My new privacy article with Christianity Today magazine is probably not what people expect. (1 of 3)
I've been thinking about "privacy" and technology and daily life for almost three years. So I was more than excited when Christianity Today editors asked if I'd pitch a story on thinking on privacy for Christians. That was back in 2017... it takes a while for these things... and now it's great to have the cover story for the September 2018 issue of Christianity Today.
Trouble is, I think a lot of folks aren't going to like it.
At least, they won't find what they're looking for.
My proposal is not a tech know-how article on how Alexa works or how to adjust some secret iPhone settings. With me as a gadget geek and originally a Microsoft-certified consultant, I could write this, but I didn’t .
It’s not a scare article that simply recites the threats that make us feel uneasy about privacy these days, although we certainly talk about them (I think of the felt threats in three categories: consumer (Target credit card hack), government (can the NSA break into your iPhone?), and social media (who am I sharing with?).
It’s definitely not a policy article that recommends new legislation to force Facebook or the government to do new things to “keep us safe.” I would support regulation here, and while I cover some of the legal basics to help us get a handle on the topic, I think law is a weak sparing partners against paradigmatic culture and tech shifts.
Really, my essay is an appeal to the church to notice the cultural moment and return to a deep truth she should know. It’s a ecclesiology of eschatological hope that has practical gospel implications. Or better said: the more the church looks like a vulnerable and open family, the more she'll look like good news for a digitally anxious world.
But nobody reads a privacy article to find that.
Well, not yet at least. My hope is that for many, it starts the idea. A different way of looking at the entire concept of "privacy." Maybe “loss of privacy” is more a statement about fear, relationship, culture, and disoriention than Supreme Court cases or Facebook algorithms. Recognizing the former gives us a lot more to hold on to when we search the scriptures for how to respond. The gospel community speaks to these things.

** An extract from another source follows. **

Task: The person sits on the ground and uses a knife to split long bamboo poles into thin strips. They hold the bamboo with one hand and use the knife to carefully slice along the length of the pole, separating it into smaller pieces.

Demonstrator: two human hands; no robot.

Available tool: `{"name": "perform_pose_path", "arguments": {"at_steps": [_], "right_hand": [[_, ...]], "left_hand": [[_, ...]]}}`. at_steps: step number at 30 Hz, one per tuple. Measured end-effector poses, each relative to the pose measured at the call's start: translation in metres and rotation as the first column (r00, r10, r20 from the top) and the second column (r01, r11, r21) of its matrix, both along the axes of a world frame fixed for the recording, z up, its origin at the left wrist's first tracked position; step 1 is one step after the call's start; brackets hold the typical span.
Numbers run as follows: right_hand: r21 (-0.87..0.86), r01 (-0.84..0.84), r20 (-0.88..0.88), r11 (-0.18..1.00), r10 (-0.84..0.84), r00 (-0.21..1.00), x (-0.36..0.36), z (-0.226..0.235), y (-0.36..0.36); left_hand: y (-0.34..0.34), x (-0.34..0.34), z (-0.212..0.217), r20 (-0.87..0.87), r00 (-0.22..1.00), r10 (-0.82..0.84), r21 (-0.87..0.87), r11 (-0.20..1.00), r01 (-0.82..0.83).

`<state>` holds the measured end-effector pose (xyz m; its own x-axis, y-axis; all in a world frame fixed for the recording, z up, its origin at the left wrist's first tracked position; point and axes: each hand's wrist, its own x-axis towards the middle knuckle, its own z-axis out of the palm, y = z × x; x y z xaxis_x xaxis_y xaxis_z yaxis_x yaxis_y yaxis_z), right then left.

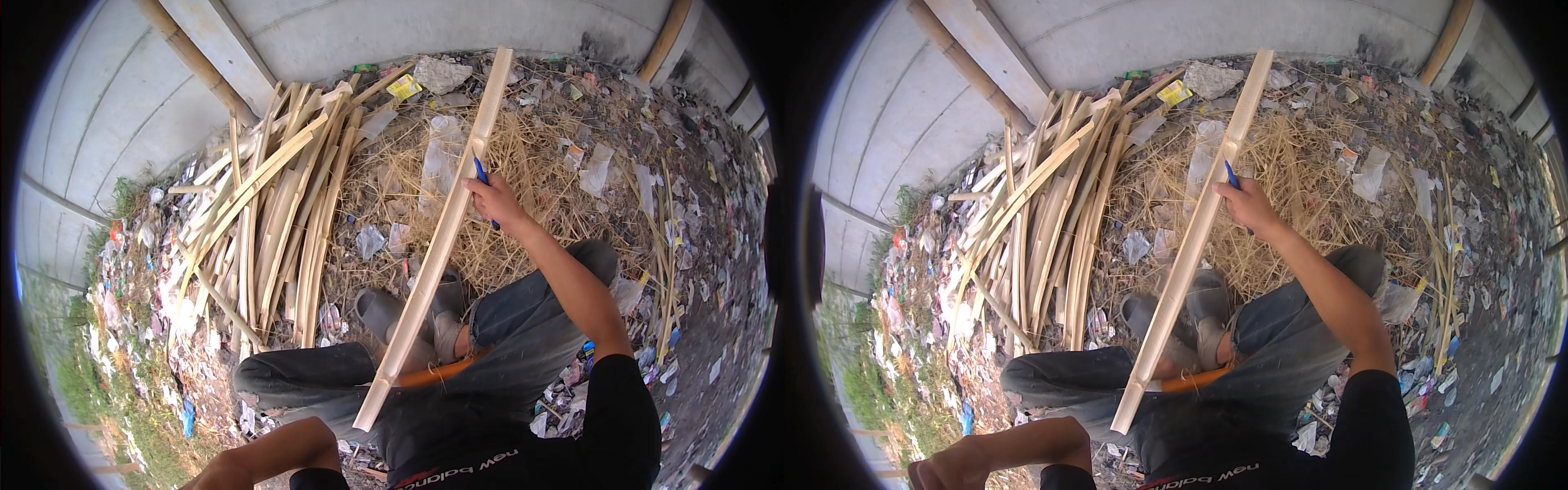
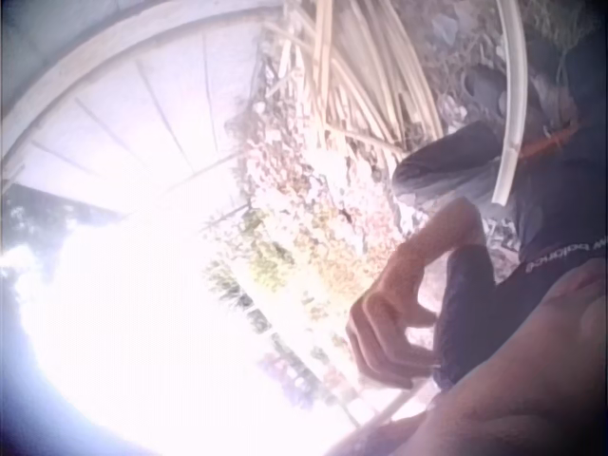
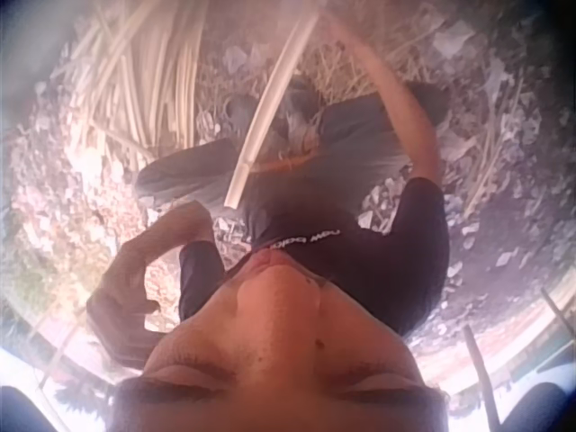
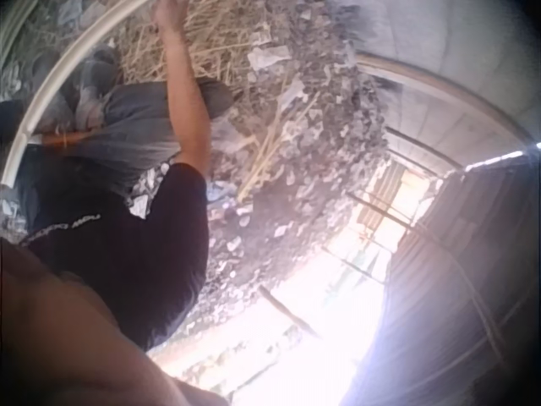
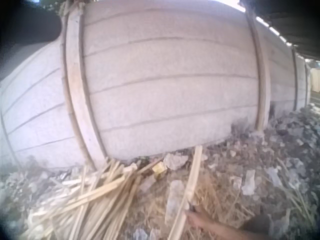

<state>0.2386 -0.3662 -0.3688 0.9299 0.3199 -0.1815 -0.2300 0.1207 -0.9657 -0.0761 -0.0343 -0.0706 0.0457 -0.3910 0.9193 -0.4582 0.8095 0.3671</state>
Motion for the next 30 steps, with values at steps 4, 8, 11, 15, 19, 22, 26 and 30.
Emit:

I think there will be a push back from many as impractical or naive or just all wrong. Particularly those who are strongly shaped into their Kantian worldview of individual rights. And I'd like very much to address real crisis and harm regarding privacy (which exists, I just think in much smaller quantities than the fear). But these I'll just have to expand on further (maybe here). For now. if anything, I think my assertions swing the conversation the right direction.